4 Comments Add yours

  1. We are two Berliners, one by birth and one by choice. This piece is deeply thoughtful and makes many very good points. Thanks for writing it.

    We do wonder if you are correct on the fact that the anti-tourism movement is driven in Berlin by many who are relative newcomers to the city. Nor do we think it is motivated by a great fear of Otherness – the Other being represented by the foreigners who jet into our city to take the pulse of Berlin life.

    We think, rather, that there are many ordinary Berliners, men and women who have lived entire lives in the city, who are deeply troubled by the ethos of modern tourism. The city breakers came from high-income economies (such as the UK which now has 35 direct flights each day into Berlin). These visitors come with an enormous sense of privileged entitlement. They are ultimately consumers – and Berlin is “consumed” by these visitors. It jolts ordinary Berliners who are naturally so laid back, so downbeat. We fear the visitors bring their values with them on their weekends away, often rather thoughtlessly imposing them on the ordinary people of the cities they visit. Sadly, these visitors’ own preoccupations often stand in the way of them really ever catching the pulse of Berlin.

    Nicky and Susanne
    editors of hidden europe magazine
    http://www.hiddeneurope.co.uk/the-beauty-of-berlin

    1. Thanks for this comment. I’m a big fan of your own writing, as you know.

      Of course, there are very legitimate concerns you express. A lot of people are worried where the city is headed here; a quote showed 61% of house purchases in a recent year being made by foreign investors. Whose London is it?

      And a colleague has very clearly and strongly explained his feeling that Barcelona has been effectively taken over by tourism.

      But I don’t think that ‘them’ and ‘us’ (not that you would articulate that viewpoint I’m sure) is either helpful or accurate.

      Berliners must take mini-breaks? And we’ve all met the militant newcomer who considers themselves different and it’s the *other* newcomers who are problem.

      Your excellent writing sometimes celebrates Berlin, I celebrate East London.

      So we are both aware, I imagine, that finger-pointing can not just be divisive, but also hypocritical.

      I still maintain that the ‘slagging off’ of tourists or Americans in general we often see is just too easy.

      We ‘re all complicit to varying degrees (without doing down those who are not ‘in’ the system: it would be a tragedy if the sub-cultures of Berlin or indeed Hackney were to be lost by the homogenising demands of commerce in the C21 mega-city).

      But we’re most of us in the system; our governments exploit/bomb weaker powers too.

      We might have been living here for decades yet buy from cheapest most exploitative retailers.

      We might have just arrived and have some money but only consider fair trade and do volunteer work in the community.

      Simple emotive responses are the easy route (‘bloody Yuppies/chavs’).

      Resolving the contradictions and moving forward, that’s the hard work.

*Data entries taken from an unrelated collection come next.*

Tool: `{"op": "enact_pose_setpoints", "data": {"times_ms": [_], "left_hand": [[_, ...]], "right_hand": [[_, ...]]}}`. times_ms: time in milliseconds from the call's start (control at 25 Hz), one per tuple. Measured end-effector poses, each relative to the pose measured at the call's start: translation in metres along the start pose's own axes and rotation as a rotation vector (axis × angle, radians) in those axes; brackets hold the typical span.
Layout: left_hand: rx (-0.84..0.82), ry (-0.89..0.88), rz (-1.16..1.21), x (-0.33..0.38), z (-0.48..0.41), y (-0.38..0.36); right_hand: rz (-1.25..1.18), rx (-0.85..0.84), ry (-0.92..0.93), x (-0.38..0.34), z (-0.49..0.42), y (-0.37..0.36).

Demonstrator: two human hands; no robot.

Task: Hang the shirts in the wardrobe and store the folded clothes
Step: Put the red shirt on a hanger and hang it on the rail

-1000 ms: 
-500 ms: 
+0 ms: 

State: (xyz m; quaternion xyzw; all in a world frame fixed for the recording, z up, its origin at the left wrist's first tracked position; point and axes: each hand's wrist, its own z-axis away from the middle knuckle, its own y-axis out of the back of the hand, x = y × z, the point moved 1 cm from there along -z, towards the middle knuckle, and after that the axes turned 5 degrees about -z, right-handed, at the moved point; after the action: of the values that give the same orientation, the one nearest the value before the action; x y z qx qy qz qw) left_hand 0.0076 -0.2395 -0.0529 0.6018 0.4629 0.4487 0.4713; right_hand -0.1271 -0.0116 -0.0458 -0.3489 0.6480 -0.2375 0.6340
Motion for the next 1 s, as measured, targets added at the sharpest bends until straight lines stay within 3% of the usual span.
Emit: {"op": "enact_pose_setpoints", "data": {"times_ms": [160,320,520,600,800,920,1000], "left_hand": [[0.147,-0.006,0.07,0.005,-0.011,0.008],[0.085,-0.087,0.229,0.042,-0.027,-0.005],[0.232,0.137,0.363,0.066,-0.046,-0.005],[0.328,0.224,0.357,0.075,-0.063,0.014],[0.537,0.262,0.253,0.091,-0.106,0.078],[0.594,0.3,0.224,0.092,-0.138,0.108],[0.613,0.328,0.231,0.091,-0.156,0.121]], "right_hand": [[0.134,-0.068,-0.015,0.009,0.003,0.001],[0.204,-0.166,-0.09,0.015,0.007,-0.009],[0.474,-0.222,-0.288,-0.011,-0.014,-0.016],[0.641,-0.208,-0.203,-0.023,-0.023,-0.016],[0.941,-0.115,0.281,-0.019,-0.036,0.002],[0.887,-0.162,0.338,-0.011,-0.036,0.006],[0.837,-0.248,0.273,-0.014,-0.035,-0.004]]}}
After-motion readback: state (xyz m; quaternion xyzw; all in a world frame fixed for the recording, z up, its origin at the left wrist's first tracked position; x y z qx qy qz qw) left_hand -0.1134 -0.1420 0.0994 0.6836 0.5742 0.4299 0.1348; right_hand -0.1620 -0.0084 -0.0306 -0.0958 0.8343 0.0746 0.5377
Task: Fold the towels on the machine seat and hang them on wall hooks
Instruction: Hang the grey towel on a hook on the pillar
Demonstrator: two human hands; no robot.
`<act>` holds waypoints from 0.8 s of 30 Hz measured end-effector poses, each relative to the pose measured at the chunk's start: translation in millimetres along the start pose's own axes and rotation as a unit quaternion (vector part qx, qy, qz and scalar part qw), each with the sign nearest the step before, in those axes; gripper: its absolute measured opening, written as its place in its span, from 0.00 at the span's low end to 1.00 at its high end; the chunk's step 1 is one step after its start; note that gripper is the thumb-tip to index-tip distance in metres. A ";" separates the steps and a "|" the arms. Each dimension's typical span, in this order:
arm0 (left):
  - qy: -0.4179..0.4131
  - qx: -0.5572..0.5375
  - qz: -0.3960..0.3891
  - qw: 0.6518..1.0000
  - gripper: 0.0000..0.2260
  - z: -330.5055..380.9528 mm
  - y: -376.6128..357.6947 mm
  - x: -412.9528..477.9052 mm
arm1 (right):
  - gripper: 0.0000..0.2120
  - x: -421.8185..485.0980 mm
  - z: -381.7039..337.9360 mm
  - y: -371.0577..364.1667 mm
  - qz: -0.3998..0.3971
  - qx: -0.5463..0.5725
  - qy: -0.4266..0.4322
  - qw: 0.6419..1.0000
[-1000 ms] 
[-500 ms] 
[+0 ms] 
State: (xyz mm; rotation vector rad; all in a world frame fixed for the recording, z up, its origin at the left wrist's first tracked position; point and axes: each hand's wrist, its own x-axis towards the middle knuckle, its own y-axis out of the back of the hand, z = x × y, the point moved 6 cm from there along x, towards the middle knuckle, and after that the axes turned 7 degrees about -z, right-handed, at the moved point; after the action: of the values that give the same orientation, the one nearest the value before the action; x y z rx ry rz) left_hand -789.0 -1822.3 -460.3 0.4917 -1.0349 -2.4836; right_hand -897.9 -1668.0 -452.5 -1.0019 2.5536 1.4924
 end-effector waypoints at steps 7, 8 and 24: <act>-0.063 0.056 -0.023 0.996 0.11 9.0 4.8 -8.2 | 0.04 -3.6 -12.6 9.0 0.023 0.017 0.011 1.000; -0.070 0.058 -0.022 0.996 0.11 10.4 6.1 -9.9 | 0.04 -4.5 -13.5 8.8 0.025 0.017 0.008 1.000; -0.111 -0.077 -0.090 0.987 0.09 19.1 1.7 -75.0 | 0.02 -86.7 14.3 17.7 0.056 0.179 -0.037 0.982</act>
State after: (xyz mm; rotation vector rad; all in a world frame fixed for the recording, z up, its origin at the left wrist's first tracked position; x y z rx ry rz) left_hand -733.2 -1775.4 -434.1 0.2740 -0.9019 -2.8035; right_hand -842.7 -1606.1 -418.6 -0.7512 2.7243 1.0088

      I wish I had the answers. For now, let’s keep asking the questions.

  2. xplorer says:

    Insightful, thoughtful post Simon – thank you and great to meet you last week. It’s taken me a little longer to post my reflections on WTM last week – they’re here:

    http://conscious.travel/2014/11/12/hope-and-despair-wtm/

    I wasn’t clear about the impact numbers. UNEP cites the global average for mass tourism is 5% of visitor spending in a developing country stays in the country with 95% leaking out. ATTA records significantly better figures for Adventure Travel – 65% stays in host country. The links to sources are in my post. Cheers Anna

    1. Good to hear from you. Thanks for that. Great in-depth article you posted. Quite often these issues are treated superficially but you’re going into the psychology behind travel and tourism.

      There’s a dilemma alright: travel can broaden the mind and help us grow, appreciating other cultures and their way of doing things.

      But yes, the elephant in the travel room is indeed carbon.